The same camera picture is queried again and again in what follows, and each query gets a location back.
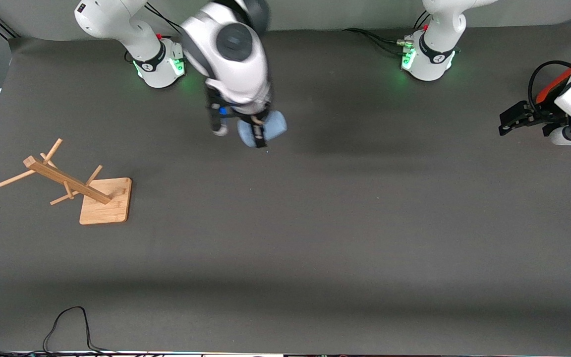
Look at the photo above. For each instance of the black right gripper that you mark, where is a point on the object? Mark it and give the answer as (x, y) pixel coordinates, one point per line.
(257, 120)

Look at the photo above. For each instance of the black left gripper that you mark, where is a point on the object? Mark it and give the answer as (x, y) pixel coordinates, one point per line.
(544, 117)

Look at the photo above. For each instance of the light blue plastic cup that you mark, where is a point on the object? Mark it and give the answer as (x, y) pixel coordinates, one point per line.
(275, 126)

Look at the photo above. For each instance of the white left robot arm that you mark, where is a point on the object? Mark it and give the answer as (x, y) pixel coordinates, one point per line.
(431, 59)

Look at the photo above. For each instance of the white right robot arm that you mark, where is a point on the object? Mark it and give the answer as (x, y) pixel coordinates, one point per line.
(236, 74)

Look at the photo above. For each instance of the wooden mug tree stand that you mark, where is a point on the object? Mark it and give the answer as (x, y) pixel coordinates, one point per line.
(107, 206)

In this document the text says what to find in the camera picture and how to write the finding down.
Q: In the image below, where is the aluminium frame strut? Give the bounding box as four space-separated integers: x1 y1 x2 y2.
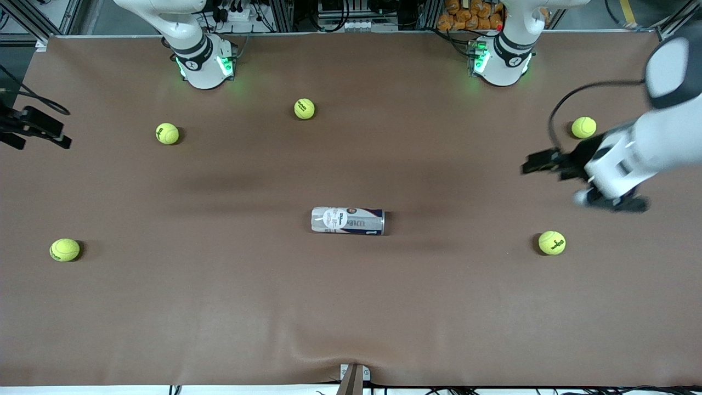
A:
11 0 53 52
655 0 702 43

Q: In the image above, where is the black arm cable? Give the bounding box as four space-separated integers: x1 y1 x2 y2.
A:
0 65 71 116
548 80 648 154

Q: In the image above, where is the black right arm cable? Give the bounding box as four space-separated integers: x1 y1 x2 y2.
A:
0 65 71 116

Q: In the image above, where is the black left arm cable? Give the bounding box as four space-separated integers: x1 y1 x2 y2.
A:
548 80 648 154

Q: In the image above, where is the white power strip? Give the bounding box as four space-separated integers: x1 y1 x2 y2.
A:
211 0 258 22

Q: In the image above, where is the clear tennis ball can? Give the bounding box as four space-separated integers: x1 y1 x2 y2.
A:
311 206 386 236

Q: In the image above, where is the brown table mat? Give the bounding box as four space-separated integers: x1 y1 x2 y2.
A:
0 30 702 387

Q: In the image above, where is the metal table edge bracket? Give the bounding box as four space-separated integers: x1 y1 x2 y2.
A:
340 364 371 395

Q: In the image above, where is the white terminal strip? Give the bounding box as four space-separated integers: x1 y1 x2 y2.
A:
320 16 398 32

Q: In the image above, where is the orange mesh bag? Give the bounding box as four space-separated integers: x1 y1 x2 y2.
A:
437 0 504 31

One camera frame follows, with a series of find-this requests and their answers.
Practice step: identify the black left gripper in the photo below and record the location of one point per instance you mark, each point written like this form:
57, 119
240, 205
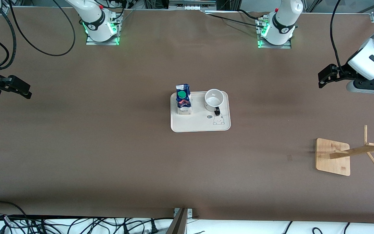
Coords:
343, 73

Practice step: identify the blue white milk carton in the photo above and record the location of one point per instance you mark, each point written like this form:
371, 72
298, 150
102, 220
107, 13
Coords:
184, 104

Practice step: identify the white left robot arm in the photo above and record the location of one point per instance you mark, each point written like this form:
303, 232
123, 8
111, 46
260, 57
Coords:
284, 19

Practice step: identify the cream rabbit print tray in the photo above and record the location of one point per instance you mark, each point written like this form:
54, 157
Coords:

+++

TASK STATEMENT:
Your task is to repeat the listing exactly while omitting its pictures.

EXERCISE RESPONSE:
The same camera picture is queried again and again in what follows, and each query gets a location back.
Look at the photo above. For each instance of the black right gripper that you mark, where is a point on the object? Mark it and give the answer as (x, y) pixel coordinates, one point per line.
(257, 120)

Look at the photo above. For each instance of the black left gripper that you mark, where is a point on the object? Mark it and give the answer as (x, y) pixel coordinates, one point per line.
(544, 117)

Look at the photo above. For each instance of the light blue plastic cup that you mark, where is a point on the object? Mark it and give the answer as (x, y) pixel coordinates, one point per line.
(275, 126)

Look at the photo above. For each instance of the white left robot arm that you mark, where is a point on the object? Mark it and give the answer as (x, y) pixel coordinates, one point per line.
(431, 59)

Look at the photo above. For each instance of the white right robot arm that you mark, where is a point on the object? Mark it and give the answer as (x, y) pixel coordinates, one point per line.
(236, 74)

Look at the photo above. For each instance of the wooden mug tree stand that you mark, where is a point on the object? Mark it and give the answer as (x, y) pixel coordinates, one point per line.
(107, 206)

In this document the text says what to find in the camera picture and how to write the finding down.
Q: In the image below, where is the aluminium frame strut? Give the bounding box as four space-separated integers: x1 y1 x2 y2.
A:
11 0 53 52
655 0 702 43

Q: In the image above, where is the black arm cable? Give the bounding box as four space-separated integers: x1 y1 x2 y2.
A:
0 65 71 116
548 80 648 154

Q: In the image above, where is the black right arm cable? Give the bounding box as four space-separated integers: x1 y1 x2 y2.
A:
0 65 71 116

Q: In the image above, where is the black left arm cable? Give the bounding box as four space-separated integers: x1 y1 x2 y2.
A:
548 80 648 154

Q: In the image above, where is the white power strip? Give the bounding box as four space-separated integers: x1 y1 x2 y2.
A:
211 0 258 22

Q: In the image above, where is the clear tennis ball can? Give the bounding box as four space-separated integers: x1 y1 x2 y2.
A:
311 206 386 236

Q: In the image above, where is the brown table mat? Give the bounding box as four space-separated integers: x1 y1 x2 y2.
A:
0 30 702 387

Q: In the image above, where is the metal table edge bracket? Give the bounding box as four space-separated integers: x1 y1 x2 y2.
A:
340 364 371 395

Q: In the image above, where is the white terminal strip? Give the bounding box as four space-separated integers: x1 y1 x2 y2.
A:
320 16 398 32

Q: In the image above, where is the orange mesh bag? Give the bounding box as four space-separated integers: x1 y1 x2 y2.
A:
437 0 504 31

One camera frame follows, with a series of find-this requests and their answers.
Practice step: identify the black left gripper in the photo below and record the location of one point per instance you mark, each point written like this form:
57, 119
240, 205
Coords:
343, 73

Practice step: identify the blue white milk carton in the photo above and record the location of one point per instance you mark, each point written like this form:
371, 72
298, 150
102, 220
107, 13
Coords:
184, 104

Practice step: identify the white left robot arm in the photo above and record the location of one point per instance you mark, each point written like this form:
303, 232
123, 8
111, 46
260, 57
Coords:
284, 19

Practice step: identify the cream rabbit print tray in the photo above and record the location of one point per instance you mark, each point written like this form:
54, 157
Coords:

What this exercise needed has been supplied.